Copy whichever lines of the data hold the word "spot".

Dataset items:
──────────────────────────────

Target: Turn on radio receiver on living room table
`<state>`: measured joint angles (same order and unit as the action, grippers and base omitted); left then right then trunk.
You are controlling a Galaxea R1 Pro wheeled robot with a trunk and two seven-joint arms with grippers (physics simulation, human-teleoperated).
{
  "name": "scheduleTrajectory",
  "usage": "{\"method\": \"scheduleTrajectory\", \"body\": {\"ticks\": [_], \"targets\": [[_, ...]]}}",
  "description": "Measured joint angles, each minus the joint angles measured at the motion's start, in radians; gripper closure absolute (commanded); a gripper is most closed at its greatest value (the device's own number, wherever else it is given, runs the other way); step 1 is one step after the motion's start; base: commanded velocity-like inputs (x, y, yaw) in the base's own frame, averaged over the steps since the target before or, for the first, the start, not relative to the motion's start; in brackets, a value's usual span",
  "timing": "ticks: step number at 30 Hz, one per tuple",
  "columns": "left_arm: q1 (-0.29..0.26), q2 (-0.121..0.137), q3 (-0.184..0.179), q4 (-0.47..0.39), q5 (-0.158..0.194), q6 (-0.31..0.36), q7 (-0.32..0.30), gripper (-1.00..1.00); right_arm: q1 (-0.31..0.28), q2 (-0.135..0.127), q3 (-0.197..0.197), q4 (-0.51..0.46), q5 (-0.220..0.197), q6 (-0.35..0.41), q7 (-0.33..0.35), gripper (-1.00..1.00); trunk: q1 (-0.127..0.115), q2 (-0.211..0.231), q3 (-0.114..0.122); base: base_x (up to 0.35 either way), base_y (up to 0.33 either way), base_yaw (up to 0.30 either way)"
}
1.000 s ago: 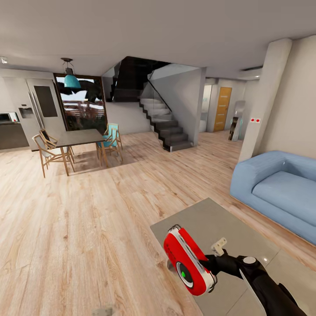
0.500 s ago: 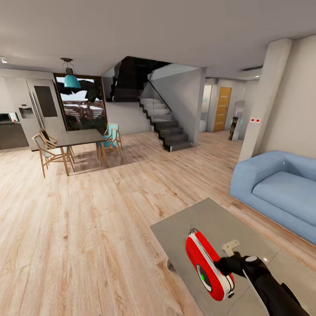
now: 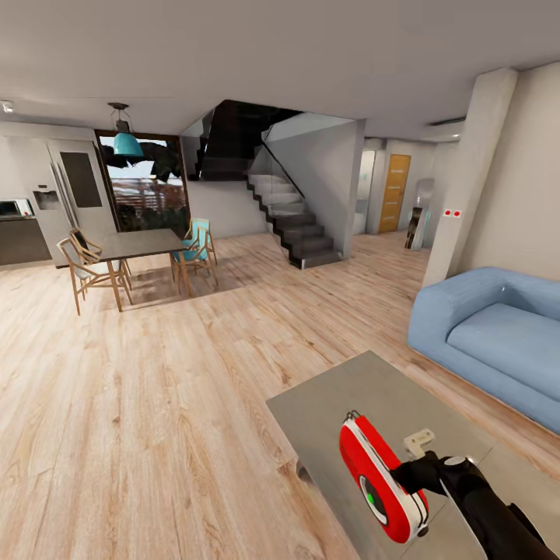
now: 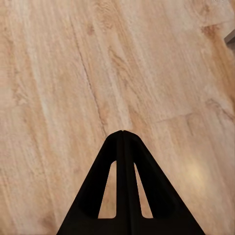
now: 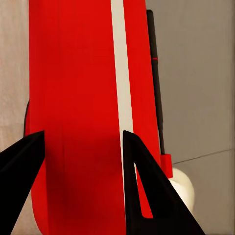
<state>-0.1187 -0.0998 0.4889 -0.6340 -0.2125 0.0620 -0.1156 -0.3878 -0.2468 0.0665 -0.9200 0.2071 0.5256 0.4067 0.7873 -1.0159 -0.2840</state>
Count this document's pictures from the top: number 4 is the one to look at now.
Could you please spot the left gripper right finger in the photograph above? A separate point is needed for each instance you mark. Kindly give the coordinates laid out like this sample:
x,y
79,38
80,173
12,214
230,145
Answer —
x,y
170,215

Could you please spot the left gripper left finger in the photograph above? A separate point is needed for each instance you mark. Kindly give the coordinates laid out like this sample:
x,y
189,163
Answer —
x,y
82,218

──────────────────────────────

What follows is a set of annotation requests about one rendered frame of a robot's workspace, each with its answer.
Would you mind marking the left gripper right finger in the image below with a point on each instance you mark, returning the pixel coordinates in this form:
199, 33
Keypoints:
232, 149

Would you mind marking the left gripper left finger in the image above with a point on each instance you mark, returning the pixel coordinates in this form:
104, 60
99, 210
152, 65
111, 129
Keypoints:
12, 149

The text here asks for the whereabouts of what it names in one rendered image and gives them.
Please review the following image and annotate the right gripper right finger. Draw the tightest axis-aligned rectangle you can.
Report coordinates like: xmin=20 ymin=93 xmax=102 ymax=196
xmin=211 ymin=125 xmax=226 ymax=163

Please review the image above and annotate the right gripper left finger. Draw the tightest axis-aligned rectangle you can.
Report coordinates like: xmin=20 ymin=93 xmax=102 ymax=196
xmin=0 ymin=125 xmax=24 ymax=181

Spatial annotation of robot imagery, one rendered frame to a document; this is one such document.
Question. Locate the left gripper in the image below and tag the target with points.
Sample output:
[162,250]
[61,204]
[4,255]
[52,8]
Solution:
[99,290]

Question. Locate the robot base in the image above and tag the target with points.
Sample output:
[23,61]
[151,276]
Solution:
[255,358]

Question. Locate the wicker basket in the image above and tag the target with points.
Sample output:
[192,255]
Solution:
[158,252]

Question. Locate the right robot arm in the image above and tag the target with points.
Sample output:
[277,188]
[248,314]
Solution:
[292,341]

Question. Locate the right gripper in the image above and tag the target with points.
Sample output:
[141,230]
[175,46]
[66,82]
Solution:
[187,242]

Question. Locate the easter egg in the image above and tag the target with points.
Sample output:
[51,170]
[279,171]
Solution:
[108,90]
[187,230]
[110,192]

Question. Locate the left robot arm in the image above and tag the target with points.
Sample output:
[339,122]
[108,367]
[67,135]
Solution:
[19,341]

──────────────────────────────

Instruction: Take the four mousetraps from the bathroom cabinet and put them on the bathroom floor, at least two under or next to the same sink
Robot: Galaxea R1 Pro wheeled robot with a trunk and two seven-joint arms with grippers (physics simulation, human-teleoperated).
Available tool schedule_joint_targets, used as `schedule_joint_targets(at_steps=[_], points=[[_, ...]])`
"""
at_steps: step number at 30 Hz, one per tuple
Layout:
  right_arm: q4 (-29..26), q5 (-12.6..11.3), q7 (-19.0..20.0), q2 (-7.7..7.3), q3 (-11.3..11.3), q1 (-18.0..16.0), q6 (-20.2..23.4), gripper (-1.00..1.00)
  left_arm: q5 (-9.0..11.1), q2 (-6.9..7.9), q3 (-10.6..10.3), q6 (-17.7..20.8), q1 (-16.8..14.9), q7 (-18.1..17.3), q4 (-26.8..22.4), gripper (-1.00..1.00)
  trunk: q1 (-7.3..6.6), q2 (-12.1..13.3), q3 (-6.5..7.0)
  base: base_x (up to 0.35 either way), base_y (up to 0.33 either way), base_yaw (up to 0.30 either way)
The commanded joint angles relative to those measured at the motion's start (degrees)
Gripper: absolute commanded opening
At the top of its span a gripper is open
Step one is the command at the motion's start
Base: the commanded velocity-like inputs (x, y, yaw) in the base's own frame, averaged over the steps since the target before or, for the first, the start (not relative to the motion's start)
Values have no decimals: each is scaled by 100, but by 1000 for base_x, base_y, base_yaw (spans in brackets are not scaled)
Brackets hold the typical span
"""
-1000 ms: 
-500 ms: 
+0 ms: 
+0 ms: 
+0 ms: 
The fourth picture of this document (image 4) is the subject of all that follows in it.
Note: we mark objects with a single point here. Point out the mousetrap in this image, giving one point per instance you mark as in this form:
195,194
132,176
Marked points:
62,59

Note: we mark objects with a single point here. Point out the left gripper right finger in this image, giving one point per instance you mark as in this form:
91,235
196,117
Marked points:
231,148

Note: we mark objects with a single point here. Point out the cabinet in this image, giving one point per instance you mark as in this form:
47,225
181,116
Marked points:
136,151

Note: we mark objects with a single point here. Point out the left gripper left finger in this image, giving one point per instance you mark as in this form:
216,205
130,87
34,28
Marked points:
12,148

──────────────────────────────

*OUTPUT FOR THIS EXERCISE*
Could you please spot the left gripper right finger in the photograph above? A separate point is needed for each instance you mark. Kindly give the coordinates laid out like this sample:
Could you please spot the left gripper left finger in the photograph above? A separate point is needed for each instance you mark. Kindly give the coordinates laid out like this sample:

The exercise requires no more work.